WHAT THIS TASK INVOLVES –
The word "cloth": say how many lines of the data below contain it, and give the number alone.

GIVEN MATERIAL –
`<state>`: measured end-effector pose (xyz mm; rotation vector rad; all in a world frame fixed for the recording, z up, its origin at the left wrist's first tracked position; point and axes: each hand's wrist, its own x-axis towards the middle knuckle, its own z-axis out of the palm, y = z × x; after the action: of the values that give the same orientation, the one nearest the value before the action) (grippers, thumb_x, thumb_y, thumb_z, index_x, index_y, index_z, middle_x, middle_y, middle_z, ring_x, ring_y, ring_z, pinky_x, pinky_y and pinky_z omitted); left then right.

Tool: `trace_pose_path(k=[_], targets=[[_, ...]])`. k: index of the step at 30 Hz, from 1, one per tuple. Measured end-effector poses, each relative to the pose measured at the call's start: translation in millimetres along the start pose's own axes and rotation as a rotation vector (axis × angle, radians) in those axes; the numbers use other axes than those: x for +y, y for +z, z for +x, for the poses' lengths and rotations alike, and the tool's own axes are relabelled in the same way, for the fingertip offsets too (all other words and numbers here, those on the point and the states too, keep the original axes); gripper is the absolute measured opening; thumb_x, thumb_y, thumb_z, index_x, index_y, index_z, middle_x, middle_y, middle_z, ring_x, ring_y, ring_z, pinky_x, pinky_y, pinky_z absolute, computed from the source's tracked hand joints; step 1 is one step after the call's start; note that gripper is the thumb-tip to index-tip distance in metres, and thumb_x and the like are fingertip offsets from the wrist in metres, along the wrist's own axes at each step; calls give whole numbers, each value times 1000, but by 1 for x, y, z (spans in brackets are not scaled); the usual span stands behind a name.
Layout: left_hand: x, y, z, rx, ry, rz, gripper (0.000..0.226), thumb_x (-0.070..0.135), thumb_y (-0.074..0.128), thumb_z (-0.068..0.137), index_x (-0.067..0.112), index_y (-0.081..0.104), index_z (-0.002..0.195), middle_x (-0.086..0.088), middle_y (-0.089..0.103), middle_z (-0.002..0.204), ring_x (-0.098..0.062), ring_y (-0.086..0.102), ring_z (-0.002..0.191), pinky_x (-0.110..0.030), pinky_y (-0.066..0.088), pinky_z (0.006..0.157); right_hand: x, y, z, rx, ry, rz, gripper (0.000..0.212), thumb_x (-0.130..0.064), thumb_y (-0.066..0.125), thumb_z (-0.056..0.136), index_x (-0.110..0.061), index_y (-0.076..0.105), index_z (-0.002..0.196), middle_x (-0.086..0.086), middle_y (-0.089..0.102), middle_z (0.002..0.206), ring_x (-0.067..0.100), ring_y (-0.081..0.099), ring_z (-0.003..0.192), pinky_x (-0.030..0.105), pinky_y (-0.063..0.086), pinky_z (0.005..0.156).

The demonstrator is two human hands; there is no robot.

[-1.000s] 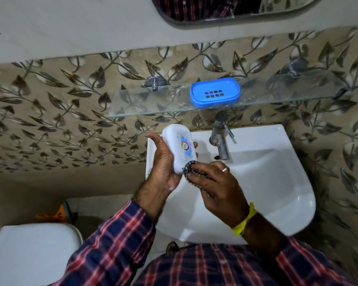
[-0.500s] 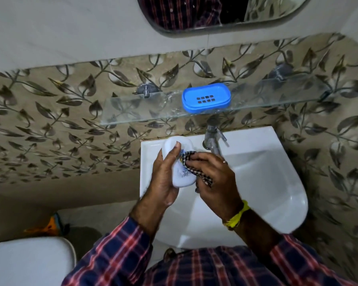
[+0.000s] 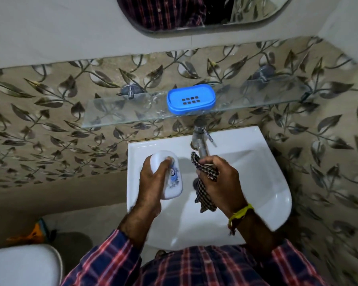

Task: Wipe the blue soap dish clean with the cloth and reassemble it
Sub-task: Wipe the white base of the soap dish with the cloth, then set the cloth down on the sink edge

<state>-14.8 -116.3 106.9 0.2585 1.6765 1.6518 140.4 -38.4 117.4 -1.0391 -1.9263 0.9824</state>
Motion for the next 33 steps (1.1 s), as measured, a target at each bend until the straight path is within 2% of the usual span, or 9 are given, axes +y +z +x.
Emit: trace_pose_path(k=[5, 10, 16, 19, 22, 24, 28, 30, 33], targets=[[-16, -10, -2, 44, -44, -22, 19, 32, 74, 88, 25, 69, 105, 6, 76, 84, -6, 74, 72, -26, 55, 52, 28, -18, -5, 96, 211, 100, 23, -3, 80, 74, -21, 69, 83, -1, 69, 89, 6, 67, 84, 21, 55, 79], [-13, -22, 1, 65, -54, -69, 22, 30, 72, 90, 19, 67, 109, -2, 75, 93, -15, 74, 80, -28, 56, 57, 35, -2, 1, 134, 495, 292, 20, -5, 77, 79, -20, 65, 80, 1, 71, 82, 22, 69, 81, 36, 59, 73], [-7, -64, -1, 212, -31, -110, 18, 28, 74, 89, 24, 68, 105, 6, 77, 82, -7, 74, 72, -24, 55, 51, 3, 43, 19, 11, 306, -76, 14, -19, 76, 80, -21, 64, 87, 1, 70, 85, 15, 62, 78, 23, 41, 66], [-3, -79, 5, 240, 12, -105, 25, 26, 74, 90, 18, 62, 110, 0, 73, 90, -3, 72, 69, -21, 54, 52, -19, 84, 39, -25, 222, -145, 14, -19, 73, 81, -13, 67, 92, 9, 72, 93, 21, 62, 81, 28, 46, 71], [8, -85, 20, 240, 48, -72, 29, 26, 72, 91, 17, 53, 112, -4, 69, 99, -9, 71, 78, -26, 57, 62, -28, 130, 71, -66, 307, -55, 21, -18, 73, 82, -7, 67, 99, 16, 72, 103, 32, 67, 96, 42, 54, 85], [16, -86, 32, 225, 40, -93, 26, 24, 70, 93, 17, 53, 111, -10, 69, 104, -18, 68, 85, -32, 58, 72, -28, 157, 94, -74, 382, 61, 25, -17, 75, 82, -3, 67, 101, 19, 72, 105, 31, 68, 97, 45, 55, 88], [24, -95, 48, 281, 59, -124, 3, 21, 63, 97, 19, 64, 99, -1, 71, 85, -8, 68, 67, -22, 54, 58, -6, 190, 122, 15, 456, 315, 28, -3, 73, 83, 14, 62, 102, 22, 67, 96, 10, 64, 71, 28, 55, 72], [21, -100, 52, 317, 52, -154, 10, 19, 57, 99, 17, 67, 97, -1, 71, 84, -7, 67, 67, -23, 55, 61, 16, 192, 122, 44, 516, 255, 27, -3, 72, 83, 13, 62, 103, 25, 68, 100, 18, 63, 78, 29, 51, 77], [10, -103, 55, 283, -157, -213, 29, 28, 53, 101, 8, 68, 116, -13, 72, 106, -22, 67, 88, -37, 57, 79, 48, 185, 113, -17, 547, -21, 32, -8, 72, 83, 6, 64, 110, 24, 67, 116, 33, 64, 105, 42, 51, 96]])
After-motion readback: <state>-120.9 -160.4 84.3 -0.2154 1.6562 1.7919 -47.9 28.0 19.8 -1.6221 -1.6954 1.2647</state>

RESULT OF THE TASK –
2